(EXERCISE):
A faithful transcript of all the lines below, with no pictures, is the goal here.

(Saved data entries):
+---+

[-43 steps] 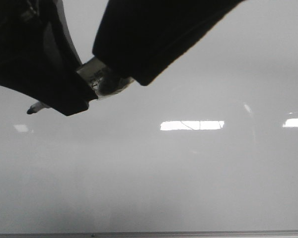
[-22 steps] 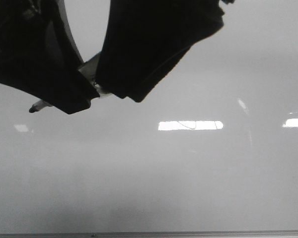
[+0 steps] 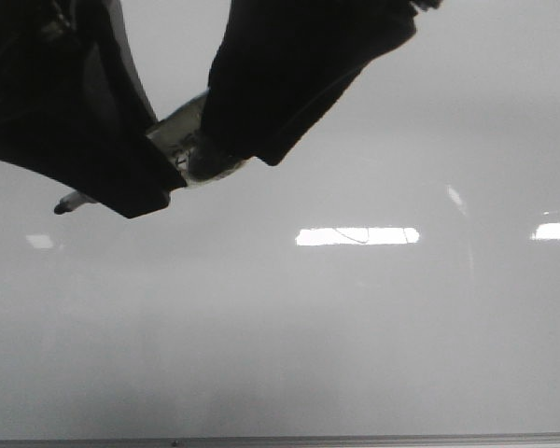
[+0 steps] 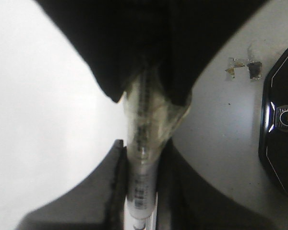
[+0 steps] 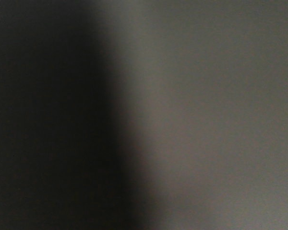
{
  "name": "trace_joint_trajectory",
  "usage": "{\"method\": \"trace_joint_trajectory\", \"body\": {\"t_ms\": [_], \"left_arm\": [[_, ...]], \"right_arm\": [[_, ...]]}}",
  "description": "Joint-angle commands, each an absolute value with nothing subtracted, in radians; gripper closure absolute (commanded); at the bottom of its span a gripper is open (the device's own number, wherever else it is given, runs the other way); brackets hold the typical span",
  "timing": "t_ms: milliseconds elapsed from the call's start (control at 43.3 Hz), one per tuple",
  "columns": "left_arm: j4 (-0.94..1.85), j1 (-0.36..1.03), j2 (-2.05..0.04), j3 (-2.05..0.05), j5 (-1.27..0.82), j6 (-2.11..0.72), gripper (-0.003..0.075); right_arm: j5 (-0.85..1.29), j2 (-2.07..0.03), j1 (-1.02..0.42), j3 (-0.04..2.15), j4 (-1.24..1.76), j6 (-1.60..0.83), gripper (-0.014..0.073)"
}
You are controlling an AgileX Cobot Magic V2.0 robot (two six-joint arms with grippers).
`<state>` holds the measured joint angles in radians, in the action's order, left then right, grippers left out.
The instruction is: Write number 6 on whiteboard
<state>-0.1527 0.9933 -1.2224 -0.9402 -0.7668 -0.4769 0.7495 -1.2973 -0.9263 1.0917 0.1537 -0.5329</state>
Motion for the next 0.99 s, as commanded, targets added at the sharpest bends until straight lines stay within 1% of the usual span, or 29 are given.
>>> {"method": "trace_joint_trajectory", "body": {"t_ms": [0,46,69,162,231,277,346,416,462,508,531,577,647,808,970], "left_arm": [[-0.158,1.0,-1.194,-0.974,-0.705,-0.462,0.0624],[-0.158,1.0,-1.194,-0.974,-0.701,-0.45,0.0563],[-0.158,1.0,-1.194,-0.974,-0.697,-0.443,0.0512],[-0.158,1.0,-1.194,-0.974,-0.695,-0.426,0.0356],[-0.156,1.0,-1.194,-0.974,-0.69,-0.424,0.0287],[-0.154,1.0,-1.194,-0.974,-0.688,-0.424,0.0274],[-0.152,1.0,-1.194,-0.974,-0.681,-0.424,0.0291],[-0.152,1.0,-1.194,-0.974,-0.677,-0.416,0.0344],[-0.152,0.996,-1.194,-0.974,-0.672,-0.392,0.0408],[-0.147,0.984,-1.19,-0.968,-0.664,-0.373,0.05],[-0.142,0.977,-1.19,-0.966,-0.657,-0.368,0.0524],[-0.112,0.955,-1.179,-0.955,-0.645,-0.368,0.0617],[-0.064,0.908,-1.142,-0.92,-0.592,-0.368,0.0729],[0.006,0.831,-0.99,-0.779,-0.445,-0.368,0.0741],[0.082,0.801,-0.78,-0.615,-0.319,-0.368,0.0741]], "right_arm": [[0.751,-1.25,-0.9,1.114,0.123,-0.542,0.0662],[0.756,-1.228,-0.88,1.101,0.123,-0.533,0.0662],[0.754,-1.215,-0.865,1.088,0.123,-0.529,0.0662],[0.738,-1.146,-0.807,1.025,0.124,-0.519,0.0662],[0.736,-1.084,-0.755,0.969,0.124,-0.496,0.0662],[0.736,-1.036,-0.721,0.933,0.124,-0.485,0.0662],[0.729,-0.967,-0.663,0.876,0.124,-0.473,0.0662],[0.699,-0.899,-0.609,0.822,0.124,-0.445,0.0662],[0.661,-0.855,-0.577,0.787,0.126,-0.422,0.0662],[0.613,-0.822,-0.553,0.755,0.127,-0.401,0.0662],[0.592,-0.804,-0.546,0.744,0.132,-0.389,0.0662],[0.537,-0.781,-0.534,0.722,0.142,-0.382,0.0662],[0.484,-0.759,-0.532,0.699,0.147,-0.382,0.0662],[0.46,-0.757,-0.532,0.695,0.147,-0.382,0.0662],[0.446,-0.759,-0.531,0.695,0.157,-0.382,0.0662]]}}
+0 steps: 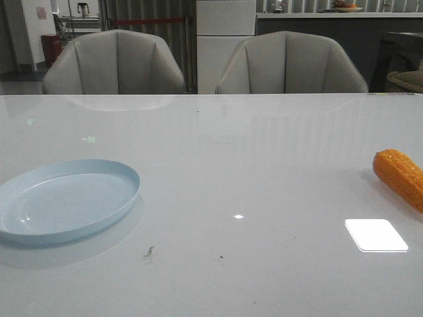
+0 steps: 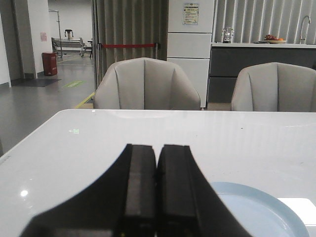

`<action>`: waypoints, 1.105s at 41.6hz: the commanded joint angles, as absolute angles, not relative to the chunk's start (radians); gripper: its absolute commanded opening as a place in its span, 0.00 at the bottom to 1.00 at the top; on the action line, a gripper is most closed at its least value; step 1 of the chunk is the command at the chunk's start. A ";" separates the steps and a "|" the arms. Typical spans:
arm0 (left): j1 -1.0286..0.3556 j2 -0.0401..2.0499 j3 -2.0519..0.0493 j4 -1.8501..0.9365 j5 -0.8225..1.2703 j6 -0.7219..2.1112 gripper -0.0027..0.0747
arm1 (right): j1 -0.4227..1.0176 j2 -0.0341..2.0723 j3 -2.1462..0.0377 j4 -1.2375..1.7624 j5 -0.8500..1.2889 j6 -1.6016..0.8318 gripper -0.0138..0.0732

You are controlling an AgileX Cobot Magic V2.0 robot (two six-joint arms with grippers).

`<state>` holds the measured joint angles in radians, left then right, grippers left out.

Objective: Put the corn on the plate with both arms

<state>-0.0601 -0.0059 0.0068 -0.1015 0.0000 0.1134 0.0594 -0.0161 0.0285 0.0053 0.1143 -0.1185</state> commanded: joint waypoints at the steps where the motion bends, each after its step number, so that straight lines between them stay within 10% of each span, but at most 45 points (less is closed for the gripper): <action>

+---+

(WRITTEN ANSWER):
[-43 steps] 
[-22 steps] 
[+0 steps] 
[+0 steps] 
[+0 steps] 
{
  "name": "trace_joint_trajectory",
  "usage": "{\"method\": \"trace_joint_trajectory\", \"body\": {\"t_ms\": [_], \"left_arm\": [[_, ...]], \"right_arm\": [[_, ...]]}}",
  "description": "Joint-angle commands, each an absolute value with nothing subtracted, in radians; gripper closure absolute (commanded); at the bottom of its span a gripper is open (the device's own number, wherever else it is given, runs the other way); brackets hold the typical span",
  "timing": "t_ms: milliseconds elapsed from the call's start (control at 43.3 Hz), one per tuple",
  "columns": "left_arm: j4 (-0.94..1.85), j1 (-0.36..1.03), j2 (-2.05..0.04), j3 (-2.05..0.05), j5 (-1.27..0.82), j6 (-2.11..0.72), gripper (-0.003..0.075); right_arm: j5 (-0.85..1.29), j2 (-2.07..0.03), j1 (-1.02..0.42), j3 (-0.04..2.15), j4 (-1.24..1.76), j6 (-1.60..0.83), gripper (-0.014..0.073)"
}
You are controlling an AgileX Cobot Magic V2.0 robot (two six-joint arms with grippers).
`<state>` holds the measured joint angles in radians, in the action's order, left then right, grippers left out.
The instruction is: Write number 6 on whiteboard
<state>-0.1527 0.9933 -1.2224 -0.9402 -0.7668 -0.4769 0.7495 -1.2973 -0.9263 1.0917 0.1537 -0.5329</state>
Motion for the next 0.99 s, as commanded, targets added at the sharpest bends until straight lines stay within 1% of the usual span, or 29 are given.
>>> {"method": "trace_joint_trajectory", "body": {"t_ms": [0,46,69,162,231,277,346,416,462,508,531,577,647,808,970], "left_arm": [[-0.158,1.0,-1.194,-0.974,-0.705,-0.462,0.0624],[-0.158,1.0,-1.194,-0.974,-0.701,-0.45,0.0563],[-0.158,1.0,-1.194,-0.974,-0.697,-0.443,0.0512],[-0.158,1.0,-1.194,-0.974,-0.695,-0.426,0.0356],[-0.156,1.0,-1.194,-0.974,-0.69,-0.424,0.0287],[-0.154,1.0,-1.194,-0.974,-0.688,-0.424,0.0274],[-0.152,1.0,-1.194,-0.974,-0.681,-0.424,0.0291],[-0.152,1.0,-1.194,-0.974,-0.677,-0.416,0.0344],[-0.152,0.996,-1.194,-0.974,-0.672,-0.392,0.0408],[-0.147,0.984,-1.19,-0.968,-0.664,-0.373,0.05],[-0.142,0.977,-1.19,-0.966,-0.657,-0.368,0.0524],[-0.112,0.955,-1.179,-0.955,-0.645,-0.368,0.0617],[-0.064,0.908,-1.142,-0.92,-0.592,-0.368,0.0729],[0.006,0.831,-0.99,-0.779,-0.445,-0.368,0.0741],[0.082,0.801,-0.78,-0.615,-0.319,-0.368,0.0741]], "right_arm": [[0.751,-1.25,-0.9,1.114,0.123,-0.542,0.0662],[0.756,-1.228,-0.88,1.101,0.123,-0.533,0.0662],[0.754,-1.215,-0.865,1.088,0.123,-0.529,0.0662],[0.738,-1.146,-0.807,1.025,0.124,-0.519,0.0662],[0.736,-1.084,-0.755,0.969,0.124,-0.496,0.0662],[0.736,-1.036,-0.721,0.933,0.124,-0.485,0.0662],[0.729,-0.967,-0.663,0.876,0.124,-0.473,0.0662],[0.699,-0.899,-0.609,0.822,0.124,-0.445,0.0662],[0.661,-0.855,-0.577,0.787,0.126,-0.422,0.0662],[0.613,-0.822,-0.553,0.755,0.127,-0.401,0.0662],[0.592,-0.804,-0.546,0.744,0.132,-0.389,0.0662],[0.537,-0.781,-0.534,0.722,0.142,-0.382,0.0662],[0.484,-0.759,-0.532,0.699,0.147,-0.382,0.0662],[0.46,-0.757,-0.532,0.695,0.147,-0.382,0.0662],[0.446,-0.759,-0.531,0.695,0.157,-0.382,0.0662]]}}
+0 steps: 
+0 steps: 

`<action>`: waypoints, 1.105s at 41.6hz: the commanded joint angles, as absolute angles, not relative to the chunk's start (radians); gripper: its absolute commanded opening as a place in its span, 0.00 at the bottom to 1.00 at the top; on the action line, a gripper is most closed at its least value; step 1 of the chunk is the command at the chunk's start. A ";" separates the steps and a "|" the arms. Typical spans:
arm0 (left): j1 -1.0286..0.3556 j2 -0.0401..2.0499 j3 -2.0519..0.0493 j4 -1.8501..0.9365 j5 -0.8225..1.2703 j6 -0.7219..2.1112 gripper -0.0027..0.0747
arm1 (right): j1 -0.4227..1.0176 j2 -0.0341..2.0723 j3 -2.1462..0.0377 j4 -1.2375..1.7624 j5 -0.8500..1.2889 j6 -1.6016..0.8318 gripper -0.0138..0.0732

You are controlling an AgileX Cobot Magic V2.0 robot (two six-joint arms with grippers).

`<state>` holds the measured joint angles in radians, left then right, grippers left out.

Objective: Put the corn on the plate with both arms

<state>-0.0601 -0.0059 0.0068 -0.1015 0.0000 0.1134 0.0594 -0.0161 0.0285 0.0053 0.1143 -0.1185</state> commanded: joint waypoints at the steps where the motion bends, each after its step number, so that straight lines between them stay within 10% of each span, but at most 45 points (less is closed for the gripper): <action>

The answer has been given, and the exercise is complete.